Ken mulai dilanda kebingungan lagi sekaligus kesal atas perihal ini. "Ada apa dengan gadis itu. Merepotkan saja!" Batin Ken.
"Tapi, aku tidak tahu apapun, Ed!" Ujar Ken.
Seketika, tangan Ed melemah. Ia berbalik, dan beranjak ke mobilnya. Masuk dengan perasaan yang kecewa. Tidak lama, mobilnya meninggalkan pelataran rumah Ken.
"Ck!. Kalau dia sampai berbohong seperti itu, artinya ia benar-benar hamil. Siapa yang menghamilinya? Kenapa dia tidak mau mengakuinya?. Kalau terus seperti ini kan yang susah orangtua dan keluarganya, bukan dia. Untung saja aku tidak langsung percaya dengan ucapannya. Aku hampir terjerumus pada kesalahan yang ia perbuat sendiri dengan pria lain. Dasar gadis labil!" Gumam Ken dan masuk ke dalam rumahnya.
***
Sebagai bentuk rasa terimakasih Bella pada Higon, dia mengundang pria itu untuk ikut makan malam bersama dengannya. Higon sangat senang dan tentu saja menerima tawaran itu.
Andreas dan Higon berebutan duduk di dekat Ara, hingga membuat keributan. Hal itu membuat Bella semakin merasa pusing, hingga akhirnya ia memutuskan kalau Andreas saja yang pindah ke depan televisi. Pria malang itu harus makan malam sendiri, sedangkan yang lainnya makan malam dengan hangat. Dunia memang tidak berpihak pada Andreas, sepertinya.
And again, poor you, Andreas!.
"Makan yang banyak, Ara. Ini juga untuk kandunganmu." Ucap Higon.
"Terimakasih." Jawab Ara.
Waktu berlalu, dan mereka semua sudah selesai makan.

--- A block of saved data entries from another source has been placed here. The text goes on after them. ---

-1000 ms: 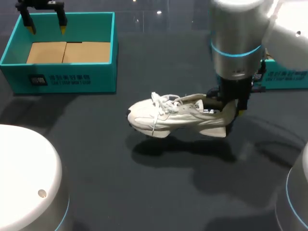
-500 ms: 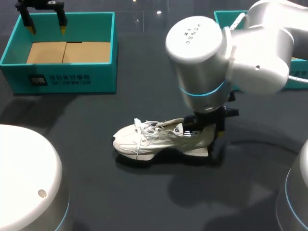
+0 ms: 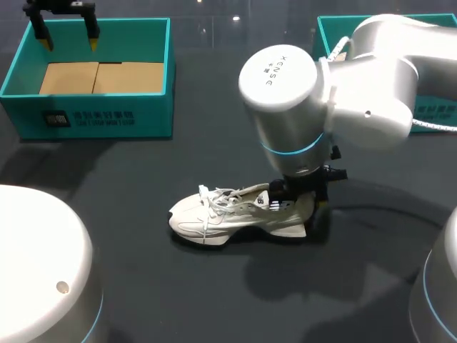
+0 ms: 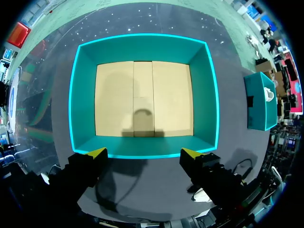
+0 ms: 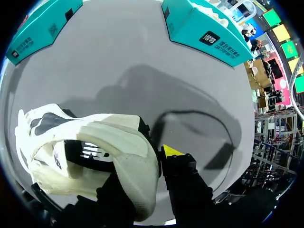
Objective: Take the shoe out of the shoebox, open the shoe tongue, remove and reinsert the insole, then place the shoe into the shoebox
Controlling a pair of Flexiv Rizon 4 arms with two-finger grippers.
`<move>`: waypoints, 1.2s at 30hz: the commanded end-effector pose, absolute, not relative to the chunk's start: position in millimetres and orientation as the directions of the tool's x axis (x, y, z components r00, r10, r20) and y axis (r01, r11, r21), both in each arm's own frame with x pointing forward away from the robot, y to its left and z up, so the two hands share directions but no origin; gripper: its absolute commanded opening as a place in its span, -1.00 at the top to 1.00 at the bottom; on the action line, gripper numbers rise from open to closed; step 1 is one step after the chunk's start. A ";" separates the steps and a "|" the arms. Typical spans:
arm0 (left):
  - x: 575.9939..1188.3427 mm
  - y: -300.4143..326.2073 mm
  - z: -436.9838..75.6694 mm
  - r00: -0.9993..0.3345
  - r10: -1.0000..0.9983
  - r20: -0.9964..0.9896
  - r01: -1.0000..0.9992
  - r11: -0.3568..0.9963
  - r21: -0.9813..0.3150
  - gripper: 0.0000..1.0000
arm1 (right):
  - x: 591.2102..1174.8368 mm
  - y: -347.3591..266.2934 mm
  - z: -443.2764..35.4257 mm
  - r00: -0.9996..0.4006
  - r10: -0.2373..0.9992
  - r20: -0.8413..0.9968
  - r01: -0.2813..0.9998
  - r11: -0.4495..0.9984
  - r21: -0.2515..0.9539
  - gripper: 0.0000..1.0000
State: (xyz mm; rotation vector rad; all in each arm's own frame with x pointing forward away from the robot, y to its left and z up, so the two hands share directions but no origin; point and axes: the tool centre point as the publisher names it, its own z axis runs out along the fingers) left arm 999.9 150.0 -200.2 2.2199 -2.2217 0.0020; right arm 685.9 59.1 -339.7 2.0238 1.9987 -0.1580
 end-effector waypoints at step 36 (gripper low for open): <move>1000.0 150.0 -200.0 -0.001 -1.000 0.001 -1.000 0.001 0.000 -1.00 | 693.9 43.7 -385.9 0.029 0.978 -0.209 0.999 -0.021 0.039 0.07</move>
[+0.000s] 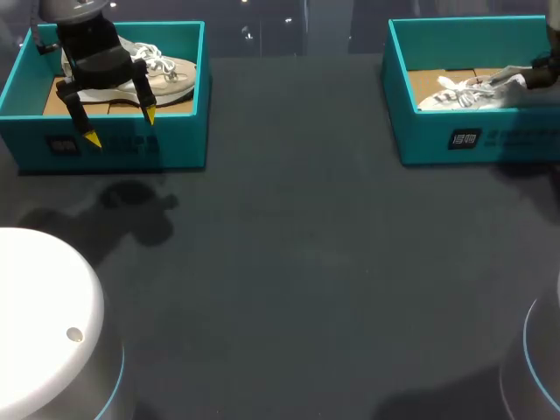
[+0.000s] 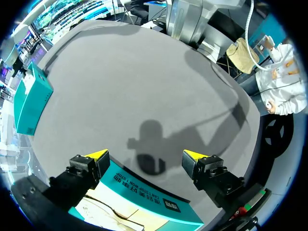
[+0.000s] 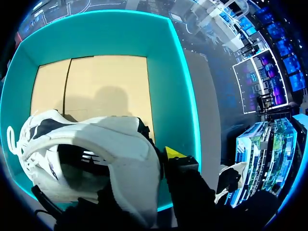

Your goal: Take the shoe out of the shoebox, open the shoe tongue, remove and reinsert the insole, then place the shoe into the shoebox

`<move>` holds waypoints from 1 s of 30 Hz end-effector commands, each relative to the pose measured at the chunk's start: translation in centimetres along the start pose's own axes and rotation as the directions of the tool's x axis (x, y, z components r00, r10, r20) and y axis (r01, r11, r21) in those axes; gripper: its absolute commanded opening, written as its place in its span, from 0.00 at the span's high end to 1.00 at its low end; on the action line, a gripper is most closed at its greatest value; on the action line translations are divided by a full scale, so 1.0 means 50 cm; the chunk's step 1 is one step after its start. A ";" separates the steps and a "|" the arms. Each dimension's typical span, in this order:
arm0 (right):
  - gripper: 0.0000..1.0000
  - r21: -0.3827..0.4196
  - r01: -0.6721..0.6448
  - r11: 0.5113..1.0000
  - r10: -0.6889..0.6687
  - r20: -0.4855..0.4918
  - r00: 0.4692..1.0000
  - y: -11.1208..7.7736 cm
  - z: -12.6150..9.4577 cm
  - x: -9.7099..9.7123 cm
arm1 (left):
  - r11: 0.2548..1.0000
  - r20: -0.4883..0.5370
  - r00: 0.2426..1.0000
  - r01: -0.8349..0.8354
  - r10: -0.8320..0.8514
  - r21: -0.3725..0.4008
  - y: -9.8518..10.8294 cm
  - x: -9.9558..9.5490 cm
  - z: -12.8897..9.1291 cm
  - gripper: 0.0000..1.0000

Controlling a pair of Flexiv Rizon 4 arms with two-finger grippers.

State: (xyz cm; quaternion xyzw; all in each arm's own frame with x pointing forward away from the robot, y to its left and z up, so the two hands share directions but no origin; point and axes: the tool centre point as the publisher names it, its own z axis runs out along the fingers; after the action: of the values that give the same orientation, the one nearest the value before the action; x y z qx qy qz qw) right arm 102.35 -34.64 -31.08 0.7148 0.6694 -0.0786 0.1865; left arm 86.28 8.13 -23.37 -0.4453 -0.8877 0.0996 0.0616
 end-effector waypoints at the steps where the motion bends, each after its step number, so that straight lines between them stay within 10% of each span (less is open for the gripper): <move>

Biasanya, setelah selesai makan, Ara sendiri lah yang akan membersihkan semua kekacauan itu. Mulai dari membersihkan meja makan, hingga membersihkan piring yang kotor.
"Ara?"
"Hmm?" Sontak, Ara berbalik ketika mendengar dirinya di sebut. Ia melihat Higon yang mendekatinya.
"Ada apa?" Tanya Ara. Dia sedikit merasa hati-hati dengan pria yang satu ini.
"Kira-kira, kalau aku menikahimu dan siap bertanggung jawab dengan kehamilanmu, apakah kamu mau?" Tanya Higon.
Ara sontak terdiam, namun hanya sebentar. Dia langsung menjawab, "TIDAK!"
"Kenapa?" Tanya Higon spontan.
"Saya tidak mau membuat orang yang tak seharusnya bertanggung jawab, harus menanggungnya. Saya lebih baik melakukanya sendiri, dibandingkan membuat yang lainnya kerepotan. Maaf, sepertinya Anda telah salah paham dengan perlakuan saya selama ini. Saya hanya menganggap Anda sebagai teman, tidak lebih." Ujar Ara, berbalik dan kembali melanjutkan kegiatannya untuk membersihkan piring.
Higon sudah di tolak telak!. Tidak jauh dari itu, terdengar suara tawa Andreas.